Risk factors for specific upper limb disorders as compared with non-specific upper limb pain: assessing the utility of a structured examination schedule.
Walker-Bone K., Reading I., Coggon D., Cooper C., Palmer KT.
BACKGROUND: Few community-based epidemiological investigations of upper limb disorders (ULDs) have classified cases by validated procedures involving a structured clinical examination. AIM: To compare risk factor profiles for different diagnostic categories of ULD using one such examination scheme. METHODS: A questionnaire about upper limb pain and demographic, occupational and psychosocial risk factors was mailed to 10,264 adults from two English general practices, followed by standardized physical examination in those with arm or neck pain. Logistic regression was used to compare those with specific ULDs and non-specific arm pain with those who had no neck or arm symptoms. RESULTS: There was a 59% response rate. A total of 1,197 subjects with arm or neck pain underwent standardized physical examination and were classified as having one or more of 11 specific ULDs or non-specific regional pain. Among these, 250 subjects with specific ULDs and 176 with only non-specific arm pain were compared with 2,248 subjects who had no neck or arm symptoms.
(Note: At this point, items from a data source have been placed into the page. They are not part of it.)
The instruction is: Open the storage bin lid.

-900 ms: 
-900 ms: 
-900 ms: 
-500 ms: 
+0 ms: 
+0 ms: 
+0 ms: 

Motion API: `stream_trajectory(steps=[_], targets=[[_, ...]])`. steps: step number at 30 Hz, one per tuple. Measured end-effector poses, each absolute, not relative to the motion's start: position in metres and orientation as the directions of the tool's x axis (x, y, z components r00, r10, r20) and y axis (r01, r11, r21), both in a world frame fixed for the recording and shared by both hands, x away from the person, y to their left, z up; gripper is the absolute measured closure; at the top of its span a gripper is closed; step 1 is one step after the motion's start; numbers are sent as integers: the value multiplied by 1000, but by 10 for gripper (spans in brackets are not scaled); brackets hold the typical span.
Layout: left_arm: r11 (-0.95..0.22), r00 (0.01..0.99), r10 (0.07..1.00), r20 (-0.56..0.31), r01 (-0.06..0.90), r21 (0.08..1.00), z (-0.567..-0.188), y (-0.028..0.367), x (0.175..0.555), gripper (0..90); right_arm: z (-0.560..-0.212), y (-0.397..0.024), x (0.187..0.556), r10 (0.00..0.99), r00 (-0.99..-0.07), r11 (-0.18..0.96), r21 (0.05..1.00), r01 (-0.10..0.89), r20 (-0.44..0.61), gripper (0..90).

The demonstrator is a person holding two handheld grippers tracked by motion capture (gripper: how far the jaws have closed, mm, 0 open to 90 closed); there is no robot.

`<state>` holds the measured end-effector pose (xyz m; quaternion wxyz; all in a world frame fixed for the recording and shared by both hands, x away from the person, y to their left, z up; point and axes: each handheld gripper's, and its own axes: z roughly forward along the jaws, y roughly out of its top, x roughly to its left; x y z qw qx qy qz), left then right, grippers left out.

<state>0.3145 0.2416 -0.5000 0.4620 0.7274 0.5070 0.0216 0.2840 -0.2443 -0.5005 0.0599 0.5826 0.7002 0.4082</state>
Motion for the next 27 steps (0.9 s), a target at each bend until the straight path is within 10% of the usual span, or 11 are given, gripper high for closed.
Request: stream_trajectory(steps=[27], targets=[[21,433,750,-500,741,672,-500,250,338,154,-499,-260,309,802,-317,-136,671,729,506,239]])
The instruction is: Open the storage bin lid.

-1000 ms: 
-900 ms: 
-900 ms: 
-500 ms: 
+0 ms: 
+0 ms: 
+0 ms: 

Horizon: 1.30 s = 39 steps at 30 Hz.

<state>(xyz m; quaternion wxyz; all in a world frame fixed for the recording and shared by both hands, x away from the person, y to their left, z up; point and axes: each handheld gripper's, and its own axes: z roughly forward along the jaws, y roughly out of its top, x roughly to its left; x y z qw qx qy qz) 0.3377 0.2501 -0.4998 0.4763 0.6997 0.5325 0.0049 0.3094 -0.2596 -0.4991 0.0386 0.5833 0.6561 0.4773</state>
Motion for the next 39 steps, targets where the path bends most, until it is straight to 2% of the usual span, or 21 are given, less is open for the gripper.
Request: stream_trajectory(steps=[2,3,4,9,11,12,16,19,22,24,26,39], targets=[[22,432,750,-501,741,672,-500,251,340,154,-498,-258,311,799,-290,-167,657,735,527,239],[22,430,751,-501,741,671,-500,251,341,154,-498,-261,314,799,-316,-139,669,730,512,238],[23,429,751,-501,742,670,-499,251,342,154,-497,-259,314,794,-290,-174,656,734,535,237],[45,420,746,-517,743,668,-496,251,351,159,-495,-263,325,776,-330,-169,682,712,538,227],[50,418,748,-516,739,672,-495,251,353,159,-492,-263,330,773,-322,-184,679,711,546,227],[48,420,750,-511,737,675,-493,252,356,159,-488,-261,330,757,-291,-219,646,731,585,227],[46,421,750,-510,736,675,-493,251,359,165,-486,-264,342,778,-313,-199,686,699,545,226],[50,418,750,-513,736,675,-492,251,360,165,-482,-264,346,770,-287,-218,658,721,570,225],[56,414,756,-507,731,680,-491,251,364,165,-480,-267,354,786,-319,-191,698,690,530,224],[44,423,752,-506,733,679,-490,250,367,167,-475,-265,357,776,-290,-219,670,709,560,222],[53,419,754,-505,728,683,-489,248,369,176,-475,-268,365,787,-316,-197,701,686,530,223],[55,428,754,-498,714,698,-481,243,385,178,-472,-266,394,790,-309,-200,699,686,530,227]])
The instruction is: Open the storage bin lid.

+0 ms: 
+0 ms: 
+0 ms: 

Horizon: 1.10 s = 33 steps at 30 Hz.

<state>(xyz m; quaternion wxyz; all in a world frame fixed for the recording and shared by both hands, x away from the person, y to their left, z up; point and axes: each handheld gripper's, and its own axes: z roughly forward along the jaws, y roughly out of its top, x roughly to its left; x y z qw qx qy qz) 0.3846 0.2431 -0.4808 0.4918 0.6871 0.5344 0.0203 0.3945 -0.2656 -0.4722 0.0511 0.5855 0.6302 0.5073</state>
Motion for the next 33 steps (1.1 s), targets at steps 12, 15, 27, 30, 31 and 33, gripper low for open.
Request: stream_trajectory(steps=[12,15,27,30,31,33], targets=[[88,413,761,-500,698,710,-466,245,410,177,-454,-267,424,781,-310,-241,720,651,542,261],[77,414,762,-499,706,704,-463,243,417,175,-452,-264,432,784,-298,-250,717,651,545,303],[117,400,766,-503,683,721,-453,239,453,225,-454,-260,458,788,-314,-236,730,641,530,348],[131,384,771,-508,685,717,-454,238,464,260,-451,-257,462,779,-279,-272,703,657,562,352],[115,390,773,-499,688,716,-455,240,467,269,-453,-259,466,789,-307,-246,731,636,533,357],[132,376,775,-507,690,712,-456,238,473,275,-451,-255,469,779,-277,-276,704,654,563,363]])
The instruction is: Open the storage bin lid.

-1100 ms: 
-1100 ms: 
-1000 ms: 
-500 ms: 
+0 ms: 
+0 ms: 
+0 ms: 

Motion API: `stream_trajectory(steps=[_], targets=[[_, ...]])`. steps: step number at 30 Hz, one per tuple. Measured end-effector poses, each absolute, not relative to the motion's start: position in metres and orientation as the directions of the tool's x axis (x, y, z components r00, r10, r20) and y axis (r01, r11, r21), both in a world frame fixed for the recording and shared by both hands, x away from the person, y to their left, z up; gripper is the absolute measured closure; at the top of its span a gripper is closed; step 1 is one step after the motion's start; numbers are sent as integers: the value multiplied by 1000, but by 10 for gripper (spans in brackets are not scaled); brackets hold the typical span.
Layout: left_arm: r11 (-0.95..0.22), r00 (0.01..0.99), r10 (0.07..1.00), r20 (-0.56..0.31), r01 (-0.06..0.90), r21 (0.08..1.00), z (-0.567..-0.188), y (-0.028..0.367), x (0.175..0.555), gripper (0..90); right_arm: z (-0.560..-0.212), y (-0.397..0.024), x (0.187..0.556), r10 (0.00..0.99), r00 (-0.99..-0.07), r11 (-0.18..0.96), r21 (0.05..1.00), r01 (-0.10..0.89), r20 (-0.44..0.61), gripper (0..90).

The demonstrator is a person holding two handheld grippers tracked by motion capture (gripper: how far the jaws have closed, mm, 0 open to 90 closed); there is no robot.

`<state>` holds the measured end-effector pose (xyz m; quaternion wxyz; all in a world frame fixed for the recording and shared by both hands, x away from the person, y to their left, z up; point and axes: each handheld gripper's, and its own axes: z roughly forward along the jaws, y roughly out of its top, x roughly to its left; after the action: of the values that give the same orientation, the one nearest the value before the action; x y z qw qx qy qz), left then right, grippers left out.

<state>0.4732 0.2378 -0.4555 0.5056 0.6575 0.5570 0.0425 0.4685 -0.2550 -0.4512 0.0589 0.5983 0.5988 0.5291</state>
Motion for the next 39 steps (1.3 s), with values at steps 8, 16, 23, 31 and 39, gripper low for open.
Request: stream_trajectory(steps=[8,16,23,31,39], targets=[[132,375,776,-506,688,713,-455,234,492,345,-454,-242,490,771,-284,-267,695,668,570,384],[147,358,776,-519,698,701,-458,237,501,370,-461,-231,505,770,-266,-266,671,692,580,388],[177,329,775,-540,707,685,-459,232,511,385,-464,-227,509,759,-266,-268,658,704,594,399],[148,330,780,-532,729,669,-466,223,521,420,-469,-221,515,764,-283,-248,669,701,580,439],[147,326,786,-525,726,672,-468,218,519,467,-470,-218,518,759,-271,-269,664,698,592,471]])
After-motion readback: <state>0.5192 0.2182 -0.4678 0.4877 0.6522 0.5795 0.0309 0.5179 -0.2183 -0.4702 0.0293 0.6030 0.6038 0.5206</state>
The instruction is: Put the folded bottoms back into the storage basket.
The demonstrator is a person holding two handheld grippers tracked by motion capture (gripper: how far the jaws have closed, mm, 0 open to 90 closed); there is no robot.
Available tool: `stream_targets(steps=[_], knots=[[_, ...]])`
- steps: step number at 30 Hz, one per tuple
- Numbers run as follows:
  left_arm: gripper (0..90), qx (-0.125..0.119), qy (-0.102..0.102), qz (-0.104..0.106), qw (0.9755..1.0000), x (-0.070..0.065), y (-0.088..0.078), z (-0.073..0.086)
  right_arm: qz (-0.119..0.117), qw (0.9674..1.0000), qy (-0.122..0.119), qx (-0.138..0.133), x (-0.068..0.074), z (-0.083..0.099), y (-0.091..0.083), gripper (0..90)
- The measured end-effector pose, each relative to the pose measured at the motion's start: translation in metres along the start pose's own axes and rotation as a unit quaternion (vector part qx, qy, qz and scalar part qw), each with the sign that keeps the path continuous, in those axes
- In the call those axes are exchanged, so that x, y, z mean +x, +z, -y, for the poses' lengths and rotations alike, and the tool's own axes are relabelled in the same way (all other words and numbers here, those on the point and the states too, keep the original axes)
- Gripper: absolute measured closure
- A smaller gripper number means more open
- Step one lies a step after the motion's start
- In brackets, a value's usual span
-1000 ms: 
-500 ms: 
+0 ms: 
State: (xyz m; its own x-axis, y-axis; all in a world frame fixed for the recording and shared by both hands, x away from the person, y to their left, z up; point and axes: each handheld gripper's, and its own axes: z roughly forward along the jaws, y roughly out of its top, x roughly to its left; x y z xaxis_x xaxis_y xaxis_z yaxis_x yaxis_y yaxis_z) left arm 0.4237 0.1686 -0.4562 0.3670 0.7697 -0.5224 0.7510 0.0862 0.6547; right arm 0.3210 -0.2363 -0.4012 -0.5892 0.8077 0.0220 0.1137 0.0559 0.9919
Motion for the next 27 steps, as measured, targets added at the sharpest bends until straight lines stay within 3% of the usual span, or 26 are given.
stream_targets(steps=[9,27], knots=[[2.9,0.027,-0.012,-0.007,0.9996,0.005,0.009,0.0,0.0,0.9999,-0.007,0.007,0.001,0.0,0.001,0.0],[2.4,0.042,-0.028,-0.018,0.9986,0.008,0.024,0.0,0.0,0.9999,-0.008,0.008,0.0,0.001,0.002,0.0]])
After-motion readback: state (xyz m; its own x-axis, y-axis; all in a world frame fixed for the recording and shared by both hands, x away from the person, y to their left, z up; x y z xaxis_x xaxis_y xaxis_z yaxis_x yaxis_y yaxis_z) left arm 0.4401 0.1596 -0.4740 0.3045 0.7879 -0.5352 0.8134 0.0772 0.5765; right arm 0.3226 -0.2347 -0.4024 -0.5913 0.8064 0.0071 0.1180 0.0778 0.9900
Certain physical risk factors were more strongly associated with specific disorders than with non-specific pain. In comparison with pain-free subjects, the odds ratios (ORs) in keyboard users (>or=1 h versus <1 h/day) were 3.1 (95% CI 1.3, 7.8) for hand-wrist tendonitis but 1.3 (0.8, 2.1) for non-specific hand-wrist pain. Other differential associations were found with age, sex, manual versus non-manual employment and smoking. Unexpectedly, low vitality was similarly associated with both specific disorders and non-specific pain. CONCLUSION: These findings suggest that the schedule may usefully distinguish disorders that differ in their association with physical risk factors.